You could easily say that first line like you're joking about a friend, and
the latter with the cold malice of hatred.

------
majkinetor
I always liked that Linus Torvalds uses so much of profanity (he also stated
that cursing is part of Finnish culture). It alienated some people (see
[https://goo.gl/JBESqf](https://goo.gl/JBESqf)):

> Sarah, first off, I don't have that many tools at hand. Secondly, I simply
> don't believe in being polite or politically correct. And you can point at
> all those cultural factors where some cultures are not happy with
> confrontation (and feel free to make it about gender too—I think that's
> almost entirely cultural too).
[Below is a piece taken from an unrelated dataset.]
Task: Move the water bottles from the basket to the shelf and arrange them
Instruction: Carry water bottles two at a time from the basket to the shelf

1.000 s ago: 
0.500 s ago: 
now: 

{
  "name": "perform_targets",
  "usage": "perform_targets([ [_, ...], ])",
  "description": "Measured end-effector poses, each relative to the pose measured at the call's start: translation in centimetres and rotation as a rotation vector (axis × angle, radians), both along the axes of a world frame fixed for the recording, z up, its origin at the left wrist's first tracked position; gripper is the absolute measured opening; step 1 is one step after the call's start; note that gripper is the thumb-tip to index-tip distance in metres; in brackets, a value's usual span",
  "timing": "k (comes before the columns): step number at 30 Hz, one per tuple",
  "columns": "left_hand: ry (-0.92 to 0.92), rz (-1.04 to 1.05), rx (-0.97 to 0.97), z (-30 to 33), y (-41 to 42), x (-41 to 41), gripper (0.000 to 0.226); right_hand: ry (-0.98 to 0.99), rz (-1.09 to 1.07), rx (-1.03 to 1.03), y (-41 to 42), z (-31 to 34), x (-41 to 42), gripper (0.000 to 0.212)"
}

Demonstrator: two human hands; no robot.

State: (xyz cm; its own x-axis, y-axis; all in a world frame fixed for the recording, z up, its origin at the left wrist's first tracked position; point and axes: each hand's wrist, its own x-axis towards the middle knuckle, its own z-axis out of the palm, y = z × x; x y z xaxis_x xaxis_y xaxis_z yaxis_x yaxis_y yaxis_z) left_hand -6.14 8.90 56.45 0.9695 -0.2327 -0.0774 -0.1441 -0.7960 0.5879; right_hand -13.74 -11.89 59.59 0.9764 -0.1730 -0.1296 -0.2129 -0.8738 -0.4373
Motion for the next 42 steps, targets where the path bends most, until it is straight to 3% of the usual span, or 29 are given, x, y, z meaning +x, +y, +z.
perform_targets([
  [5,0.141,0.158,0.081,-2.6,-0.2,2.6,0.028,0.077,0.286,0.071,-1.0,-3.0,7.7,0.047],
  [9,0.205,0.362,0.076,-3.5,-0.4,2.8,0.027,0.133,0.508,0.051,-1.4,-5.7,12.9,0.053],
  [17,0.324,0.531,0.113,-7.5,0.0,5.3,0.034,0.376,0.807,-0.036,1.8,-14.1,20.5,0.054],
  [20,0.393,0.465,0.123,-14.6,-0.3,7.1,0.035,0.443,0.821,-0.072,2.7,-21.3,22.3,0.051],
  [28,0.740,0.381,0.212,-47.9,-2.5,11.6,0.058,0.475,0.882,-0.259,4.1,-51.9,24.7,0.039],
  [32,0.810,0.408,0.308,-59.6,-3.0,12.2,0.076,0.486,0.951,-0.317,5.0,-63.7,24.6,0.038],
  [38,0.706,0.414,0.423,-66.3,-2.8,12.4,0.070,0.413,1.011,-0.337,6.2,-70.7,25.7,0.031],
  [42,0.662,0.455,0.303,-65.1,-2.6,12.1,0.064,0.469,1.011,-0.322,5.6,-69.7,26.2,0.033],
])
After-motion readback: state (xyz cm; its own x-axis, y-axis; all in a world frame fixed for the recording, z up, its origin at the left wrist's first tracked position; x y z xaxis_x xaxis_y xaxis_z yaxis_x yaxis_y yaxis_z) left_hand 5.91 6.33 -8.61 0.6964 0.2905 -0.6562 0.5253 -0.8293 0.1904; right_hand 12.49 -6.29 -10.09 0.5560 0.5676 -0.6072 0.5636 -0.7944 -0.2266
And please bring up "cultural sensitivity"
> while at it. And I'll give you back that same "cultural sensitivity". Please
> be sensitive to _my_ culture too.

> Because if you want me to "act professional," I can tell you that I'm not
> interested. I'm sitting in my home office wearing a bathrobe. The same way
> I'm not going to start wearing ties, I'm _also_ not going to buy into the
> fake politeness, the lying, the office politics and backstabbing, the
> passive aggressiveness, and the buzzwords. Because THAT is what "acting
> professionally" results in: people resort to all kinds of really nasty
> things because they are forced to act out their normal urges in unnatural
> ways.

\---

My opinion is that people who are not flexible enough to accept few fucks in
the conversation are generally those that I don't want to work with - they are
usually borring to me and often don't convey impact of the problem with
appropriate strength.

Political correctness is such paradoxical bullshit. Ofcourse, as in any
domain, people who are extreme in such behavior are generally harmful but that
should not be argument against anything.

Besides being more honest, recent study found that profane people have more
diverse vocabulary ([https://goo.gl/GIEhKD](https://goo.gl/GIEhKD)) and are
probably perceived as being more intelligent.

------
chiph
Google cache:
[http://webcache.googleusercontent.com/search?q=cache:MxASfYV...](http://webcache.googleusercontent.com/search?q=cache:MxASfYV50N4J:neurosciencenews.com/profanity-
honesty-psychology-5944/+&cd=1&hl=en&ct=clnk&gl=us)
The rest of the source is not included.